— EXERCISE —
Copy each line of the following material that has the string "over".

— RECORD SET —
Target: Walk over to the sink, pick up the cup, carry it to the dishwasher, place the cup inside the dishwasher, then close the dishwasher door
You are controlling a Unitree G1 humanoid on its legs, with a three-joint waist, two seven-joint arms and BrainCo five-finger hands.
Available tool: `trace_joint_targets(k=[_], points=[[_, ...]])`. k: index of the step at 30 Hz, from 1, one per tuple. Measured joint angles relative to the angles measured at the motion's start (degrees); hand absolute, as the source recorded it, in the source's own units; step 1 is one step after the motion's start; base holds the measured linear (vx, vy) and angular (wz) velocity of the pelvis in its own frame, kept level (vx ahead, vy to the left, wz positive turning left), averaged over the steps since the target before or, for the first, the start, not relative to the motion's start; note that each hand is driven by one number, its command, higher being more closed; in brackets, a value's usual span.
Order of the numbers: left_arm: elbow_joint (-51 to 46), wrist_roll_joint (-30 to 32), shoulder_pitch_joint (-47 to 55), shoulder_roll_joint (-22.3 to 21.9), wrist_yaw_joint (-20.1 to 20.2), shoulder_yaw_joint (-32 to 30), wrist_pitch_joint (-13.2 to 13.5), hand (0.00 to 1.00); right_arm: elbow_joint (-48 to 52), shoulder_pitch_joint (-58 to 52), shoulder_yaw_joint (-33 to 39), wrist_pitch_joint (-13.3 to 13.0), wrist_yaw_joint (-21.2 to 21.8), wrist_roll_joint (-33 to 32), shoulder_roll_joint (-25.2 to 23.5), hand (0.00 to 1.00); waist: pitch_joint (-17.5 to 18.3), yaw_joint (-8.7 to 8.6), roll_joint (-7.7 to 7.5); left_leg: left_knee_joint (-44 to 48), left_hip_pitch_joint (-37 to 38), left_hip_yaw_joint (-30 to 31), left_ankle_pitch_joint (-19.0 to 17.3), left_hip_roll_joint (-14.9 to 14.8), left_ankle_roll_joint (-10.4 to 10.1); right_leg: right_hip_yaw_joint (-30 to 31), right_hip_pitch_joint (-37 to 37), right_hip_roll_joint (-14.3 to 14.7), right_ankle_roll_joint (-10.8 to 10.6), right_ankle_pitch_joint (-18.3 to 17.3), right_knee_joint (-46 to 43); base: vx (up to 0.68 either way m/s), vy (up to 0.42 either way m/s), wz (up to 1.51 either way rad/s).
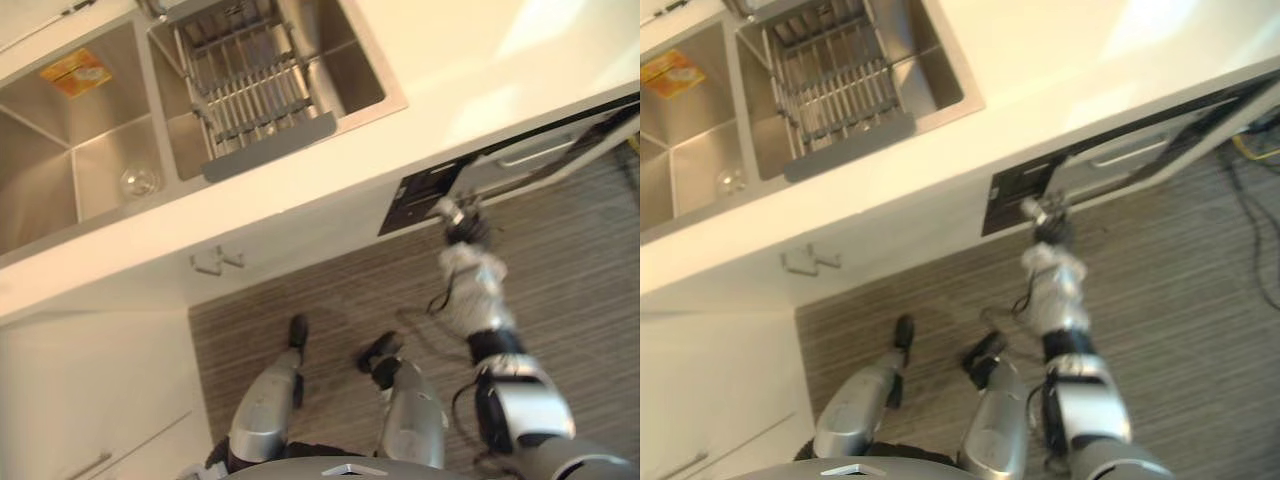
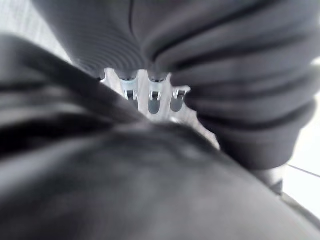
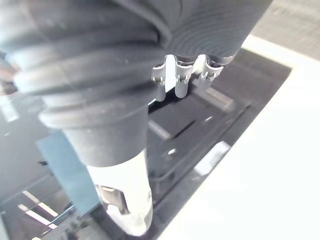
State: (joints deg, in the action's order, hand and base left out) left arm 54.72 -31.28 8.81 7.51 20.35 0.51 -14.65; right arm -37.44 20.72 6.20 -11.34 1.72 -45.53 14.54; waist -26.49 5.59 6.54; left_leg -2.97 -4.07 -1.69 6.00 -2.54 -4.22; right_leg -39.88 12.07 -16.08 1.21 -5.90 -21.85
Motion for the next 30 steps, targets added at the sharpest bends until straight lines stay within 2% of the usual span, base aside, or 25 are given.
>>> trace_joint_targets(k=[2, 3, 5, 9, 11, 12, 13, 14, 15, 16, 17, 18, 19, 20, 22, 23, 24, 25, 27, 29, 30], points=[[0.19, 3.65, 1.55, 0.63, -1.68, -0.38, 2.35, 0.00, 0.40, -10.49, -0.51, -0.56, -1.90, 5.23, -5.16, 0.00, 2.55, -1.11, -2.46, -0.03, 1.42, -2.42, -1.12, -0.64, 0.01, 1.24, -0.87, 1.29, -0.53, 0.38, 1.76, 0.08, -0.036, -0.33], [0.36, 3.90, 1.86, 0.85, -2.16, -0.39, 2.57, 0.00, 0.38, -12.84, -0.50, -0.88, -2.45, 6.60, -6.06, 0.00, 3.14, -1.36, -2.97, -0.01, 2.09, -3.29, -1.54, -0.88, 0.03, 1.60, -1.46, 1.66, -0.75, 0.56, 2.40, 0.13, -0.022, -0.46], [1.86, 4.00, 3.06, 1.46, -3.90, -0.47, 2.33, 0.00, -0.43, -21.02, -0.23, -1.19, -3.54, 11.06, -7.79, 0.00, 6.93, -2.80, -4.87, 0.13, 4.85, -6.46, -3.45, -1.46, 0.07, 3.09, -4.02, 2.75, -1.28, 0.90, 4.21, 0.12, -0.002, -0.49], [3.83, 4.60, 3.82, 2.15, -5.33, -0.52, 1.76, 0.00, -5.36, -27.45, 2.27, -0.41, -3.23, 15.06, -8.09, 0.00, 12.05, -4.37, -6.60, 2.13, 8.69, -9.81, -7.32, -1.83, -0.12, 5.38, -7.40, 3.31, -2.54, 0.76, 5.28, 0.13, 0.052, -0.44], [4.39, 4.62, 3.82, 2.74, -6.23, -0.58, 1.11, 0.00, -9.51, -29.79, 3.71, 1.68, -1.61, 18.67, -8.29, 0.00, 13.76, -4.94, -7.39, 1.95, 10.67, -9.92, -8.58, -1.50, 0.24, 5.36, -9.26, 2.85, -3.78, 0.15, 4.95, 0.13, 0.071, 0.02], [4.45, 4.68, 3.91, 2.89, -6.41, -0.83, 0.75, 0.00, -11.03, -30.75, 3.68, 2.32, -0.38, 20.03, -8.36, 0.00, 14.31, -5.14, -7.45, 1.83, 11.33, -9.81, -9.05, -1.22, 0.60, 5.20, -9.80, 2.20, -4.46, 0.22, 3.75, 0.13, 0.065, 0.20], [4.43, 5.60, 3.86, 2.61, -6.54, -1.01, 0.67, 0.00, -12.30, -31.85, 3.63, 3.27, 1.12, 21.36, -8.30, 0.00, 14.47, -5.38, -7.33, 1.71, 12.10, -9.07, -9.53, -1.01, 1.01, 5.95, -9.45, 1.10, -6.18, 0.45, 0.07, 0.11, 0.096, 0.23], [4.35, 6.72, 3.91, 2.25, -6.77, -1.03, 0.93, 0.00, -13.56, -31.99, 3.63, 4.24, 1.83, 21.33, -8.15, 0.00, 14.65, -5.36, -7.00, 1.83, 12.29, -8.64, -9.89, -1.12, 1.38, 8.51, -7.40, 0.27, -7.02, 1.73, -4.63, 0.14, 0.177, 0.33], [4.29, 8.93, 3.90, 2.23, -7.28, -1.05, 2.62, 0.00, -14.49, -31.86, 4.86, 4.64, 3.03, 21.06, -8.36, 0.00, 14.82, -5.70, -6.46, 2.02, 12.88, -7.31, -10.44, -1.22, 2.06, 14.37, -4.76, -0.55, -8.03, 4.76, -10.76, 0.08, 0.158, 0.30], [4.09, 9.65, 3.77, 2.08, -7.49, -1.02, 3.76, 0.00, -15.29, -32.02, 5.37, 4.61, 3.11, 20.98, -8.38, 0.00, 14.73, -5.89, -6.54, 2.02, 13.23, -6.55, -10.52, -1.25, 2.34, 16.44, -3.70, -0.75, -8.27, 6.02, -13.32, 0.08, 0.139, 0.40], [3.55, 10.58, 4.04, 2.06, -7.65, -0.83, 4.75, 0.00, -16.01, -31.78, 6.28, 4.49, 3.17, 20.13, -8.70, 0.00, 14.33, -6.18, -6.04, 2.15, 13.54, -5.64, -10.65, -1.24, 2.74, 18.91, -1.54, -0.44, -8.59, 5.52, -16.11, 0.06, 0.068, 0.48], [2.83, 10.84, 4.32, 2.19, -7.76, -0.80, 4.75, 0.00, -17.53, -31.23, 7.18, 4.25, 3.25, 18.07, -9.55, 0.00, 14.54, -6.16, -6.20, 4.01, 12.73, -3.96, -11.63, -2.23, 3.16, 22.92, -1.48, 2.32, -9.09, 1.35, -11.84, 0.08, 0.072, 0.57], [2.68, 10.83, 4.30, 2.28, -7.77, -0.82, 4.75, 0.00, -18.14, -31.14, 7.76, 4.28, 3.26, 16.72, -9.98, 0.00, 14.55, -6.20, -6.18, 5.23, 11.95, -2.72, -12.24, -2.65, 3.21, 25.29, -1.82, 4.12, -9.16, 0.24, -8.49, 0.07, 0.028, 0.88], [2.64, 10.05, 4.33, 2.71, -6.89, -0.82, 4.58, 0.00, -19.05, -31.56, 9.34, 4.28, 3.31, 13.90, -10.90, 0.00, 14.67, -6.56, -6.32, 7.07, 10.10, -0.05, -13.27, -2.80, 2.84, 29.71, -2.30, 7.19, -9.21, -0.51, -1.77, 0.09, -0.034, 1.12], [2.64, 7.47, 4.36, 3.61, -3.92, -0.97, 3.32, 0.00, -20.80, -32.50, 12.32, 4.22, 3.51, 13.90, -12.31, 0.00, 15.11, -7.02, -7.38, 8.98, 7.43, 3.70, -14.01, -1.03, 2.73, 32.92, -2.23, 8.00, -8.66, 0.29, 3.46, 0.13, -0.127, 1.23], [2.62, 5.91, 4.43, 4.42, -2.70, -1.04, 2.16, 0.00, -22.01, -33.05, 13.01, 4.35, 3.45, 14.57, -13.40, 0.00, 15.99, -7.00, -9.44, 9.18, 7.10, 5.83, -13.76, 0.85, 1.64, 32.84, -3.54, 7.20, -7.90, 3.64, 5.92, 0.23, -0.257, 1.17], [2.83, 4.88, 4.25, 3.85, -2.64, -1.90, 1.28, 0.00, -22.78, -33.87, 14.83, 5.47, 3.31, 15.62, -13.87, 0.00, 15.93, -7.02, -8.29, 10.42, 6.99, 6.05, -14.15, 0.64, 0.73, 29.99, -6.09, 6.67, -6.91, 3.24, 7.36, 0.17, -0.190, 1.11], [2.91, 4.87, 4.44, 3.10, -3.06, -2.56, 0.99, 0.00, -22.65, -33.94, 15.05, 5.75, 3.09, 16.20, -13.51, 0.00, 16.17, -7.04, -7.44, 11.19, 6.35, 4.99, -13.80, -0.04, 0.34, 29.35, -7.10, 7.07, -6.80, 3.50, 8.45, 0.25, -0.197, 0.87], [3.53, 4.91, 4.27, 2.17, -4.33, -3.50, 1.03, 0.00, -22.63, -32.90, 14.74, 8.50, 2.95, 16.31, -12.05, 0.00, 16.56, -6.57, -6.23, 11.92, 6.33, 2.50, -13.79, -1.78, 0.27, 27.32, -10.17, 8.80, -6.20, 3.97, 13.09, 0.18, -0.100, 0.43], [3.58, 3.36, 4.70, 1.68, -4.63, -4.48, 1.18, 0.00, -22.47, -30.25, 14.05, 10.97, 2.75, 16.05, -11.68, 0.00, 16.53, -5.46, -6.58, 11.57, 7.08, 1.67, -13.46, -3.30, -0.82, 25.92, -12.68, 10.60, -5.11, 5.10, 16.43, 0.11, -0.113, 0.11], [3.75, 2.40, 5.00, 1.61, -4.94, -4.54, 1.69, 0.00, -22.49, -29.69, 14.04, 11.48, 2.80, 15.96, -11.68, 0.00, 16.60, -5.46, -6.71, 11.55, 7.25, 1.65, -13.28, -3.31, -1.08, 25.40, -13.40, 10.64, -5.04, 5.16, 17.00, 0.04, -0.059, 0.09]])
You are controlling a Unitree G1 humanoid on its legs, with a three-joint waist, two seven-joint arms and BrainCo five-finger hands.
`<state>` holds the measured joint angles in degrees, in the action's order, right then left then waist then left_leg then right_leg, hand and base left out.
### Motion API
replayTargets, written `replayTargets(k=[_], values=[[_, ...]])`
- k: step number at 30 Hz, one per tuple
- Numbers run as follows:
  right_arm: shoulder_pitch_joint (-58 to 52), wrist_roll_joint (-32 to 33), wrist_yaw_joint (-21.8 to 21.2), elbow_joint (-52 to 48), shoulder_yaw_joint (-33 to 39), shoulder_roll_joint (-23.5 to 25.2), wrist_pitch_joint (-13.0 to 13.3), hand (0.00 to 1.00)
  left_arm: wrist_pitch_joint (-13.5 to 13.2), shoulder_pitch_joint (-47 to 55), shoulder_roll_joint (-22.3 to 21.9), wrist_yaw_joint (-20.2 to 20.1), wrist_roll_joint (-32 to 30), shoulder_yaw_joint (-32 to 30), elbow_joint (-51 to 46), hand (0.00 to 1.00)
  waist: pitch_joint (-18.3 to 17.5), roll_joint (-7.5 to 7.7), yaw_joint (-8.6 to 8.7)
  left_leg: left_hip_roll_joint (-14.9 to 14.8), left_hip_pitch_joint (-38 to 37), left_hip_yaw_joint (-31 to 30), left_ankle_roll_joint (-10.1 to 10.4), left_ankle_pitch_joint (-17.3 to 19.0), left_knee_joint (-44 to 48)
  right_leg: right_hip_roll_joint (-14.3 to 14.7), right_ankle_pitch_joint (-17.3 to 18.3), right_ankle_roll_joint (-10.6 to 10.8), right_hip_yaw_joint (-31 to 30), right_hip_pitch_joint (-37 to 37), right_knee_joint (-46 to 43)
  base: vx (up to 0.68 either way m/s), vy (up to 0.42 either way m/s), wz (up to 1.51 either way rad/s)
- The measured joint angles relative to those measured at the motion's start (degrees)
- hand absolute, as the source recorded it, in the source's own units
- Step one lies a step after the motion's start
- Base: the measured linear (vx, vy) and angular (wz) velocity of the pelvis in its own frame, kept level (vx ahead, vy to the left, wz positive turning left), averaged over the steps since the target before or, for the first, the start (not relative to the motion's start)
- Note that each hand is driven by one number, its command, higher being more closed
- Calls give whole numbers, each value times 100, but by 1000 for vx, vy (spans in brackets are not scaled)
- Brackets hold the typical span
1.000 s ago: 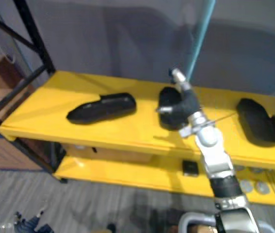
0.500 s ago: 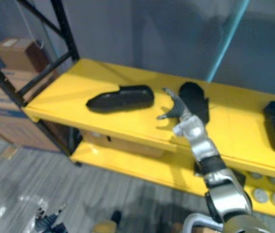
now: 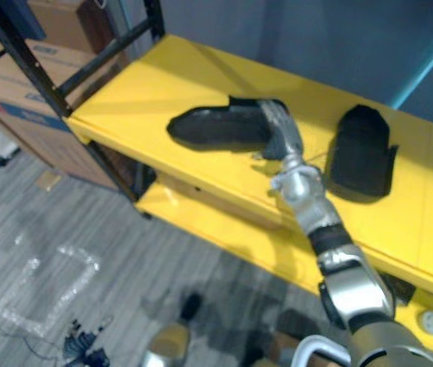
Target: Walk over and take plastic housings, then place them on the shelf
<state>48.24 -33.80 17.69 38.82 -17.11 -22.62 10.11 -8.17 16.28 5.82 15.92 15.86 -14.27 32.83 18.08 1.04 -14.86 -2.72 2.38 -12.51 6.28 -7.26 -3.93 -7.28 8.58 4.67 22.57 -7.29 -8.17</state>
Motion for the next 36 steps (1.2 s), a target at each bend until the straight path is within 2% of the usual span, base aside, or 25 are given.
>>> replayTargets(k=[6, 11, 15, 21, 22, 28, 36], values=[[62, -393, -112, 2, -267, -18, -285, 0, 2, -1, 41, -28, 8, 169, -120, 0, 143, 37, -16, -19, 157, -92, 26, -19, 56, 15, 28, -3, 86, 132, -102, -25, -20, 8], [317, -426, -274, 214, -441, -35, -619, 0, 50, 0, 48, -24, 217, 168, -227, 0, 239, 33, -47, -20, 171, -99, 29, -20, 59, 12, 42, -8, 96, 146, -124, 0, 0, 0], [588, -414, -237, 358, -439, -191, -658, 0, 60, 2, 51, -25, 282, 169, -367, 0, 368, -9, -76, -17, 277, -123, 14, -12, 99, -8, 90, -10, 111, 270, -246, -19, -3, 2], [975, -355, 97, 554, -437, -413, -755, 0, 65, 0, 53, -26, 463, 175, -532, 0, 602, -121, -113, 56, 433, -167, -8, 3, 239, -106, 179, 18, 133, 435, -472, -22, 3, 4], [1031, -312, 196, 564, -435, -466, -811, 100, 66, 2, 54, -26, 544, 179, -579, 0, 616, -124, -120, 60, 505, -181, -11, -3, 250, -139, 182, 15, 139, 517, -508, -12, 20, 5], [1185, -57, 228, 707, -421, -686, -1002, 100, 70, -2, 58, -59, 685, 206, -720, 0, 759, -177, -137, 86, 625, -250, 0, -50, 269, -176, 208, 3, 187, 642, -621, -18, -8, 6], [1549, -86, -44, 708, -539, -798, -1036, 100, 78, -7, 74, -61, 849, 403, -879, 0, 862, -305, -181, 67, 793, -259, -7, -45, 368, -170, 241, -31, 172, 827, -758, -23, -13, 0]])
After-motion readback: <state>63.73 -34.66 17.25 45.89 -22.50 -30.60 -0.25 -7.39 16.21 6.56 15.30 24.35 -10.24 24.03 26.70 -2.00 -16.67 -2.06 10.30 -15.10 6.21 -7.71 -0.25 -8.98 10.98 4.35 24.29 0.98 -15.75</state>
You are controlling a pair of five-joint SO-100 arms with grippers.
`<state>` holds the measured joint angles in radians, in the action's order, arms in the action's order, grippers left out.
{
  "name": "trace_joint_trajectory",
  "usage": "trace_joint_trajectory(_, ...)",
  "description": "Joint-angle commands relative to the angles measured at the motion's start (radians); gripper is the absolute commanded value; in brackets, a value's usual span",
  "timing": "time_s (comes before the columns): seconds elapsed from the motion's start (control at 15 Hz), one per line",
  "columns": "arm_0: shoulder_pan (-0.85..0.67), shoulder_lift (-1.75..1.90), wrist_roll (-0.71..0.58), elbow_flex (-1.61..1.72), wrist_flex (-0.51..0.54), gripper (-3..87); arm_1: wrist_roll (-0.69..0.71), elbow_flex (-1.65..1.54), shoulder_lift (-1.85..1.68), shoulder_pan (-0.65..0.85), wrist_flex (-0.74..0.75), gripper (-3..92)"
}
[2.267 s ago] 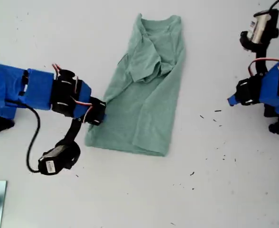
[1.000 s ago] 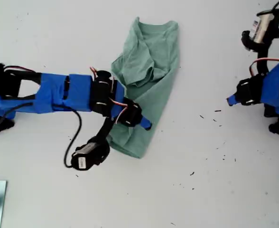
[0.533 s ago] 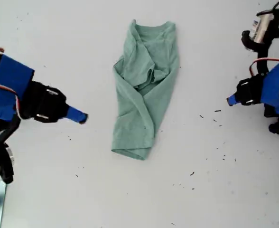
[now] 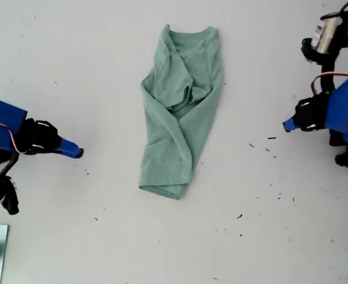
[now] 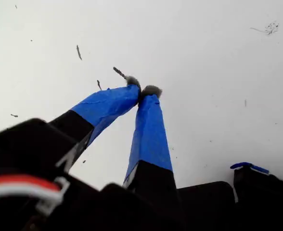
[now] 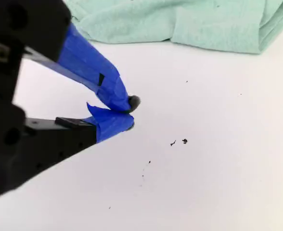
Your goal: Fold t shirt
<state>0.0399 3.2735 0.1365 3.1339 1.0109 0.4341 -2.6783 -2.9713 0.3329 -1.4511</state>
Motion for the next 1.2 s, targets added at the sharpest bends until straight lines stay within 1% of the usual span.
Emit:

— ANSWER FOR THE TASK —
Target: Walk over to the sink, pick up the cup, carry it to the dishwasher, place the cup inside the dishwasher, then close the dishwasher door
Available tool: `trace_joint_targets(k=[_], points=[[_, ...]])`. k: index of the step at 30 Hz, from 1, one per tuple. Measured joint angles relative to the angles measured at the motion's start (degrees); hand absolute, as the source recorded it, in the source's own units; step 1 is one step after the motion's start; base holds the measured linear (vx, vy) and angular (wz) velocity of the pelvis in its own frame, kept level (vx ahead, vy to the left, wz positive turning left), averaged over the steps since the target before or, for the first, the start, not relative to the motion's start; note that each hand is driven by one number, its command, higher being more closed; in brackets, a value's usual span.
- Base: the measured linear (vx, vy) and angular (wz) velocity of the pelvis in its own frame, kept level (vx ahead, vy to the left, wz positive turning left), averaged over the steps since the target before or, for the first, the start (not relative to the motion's start)
Target: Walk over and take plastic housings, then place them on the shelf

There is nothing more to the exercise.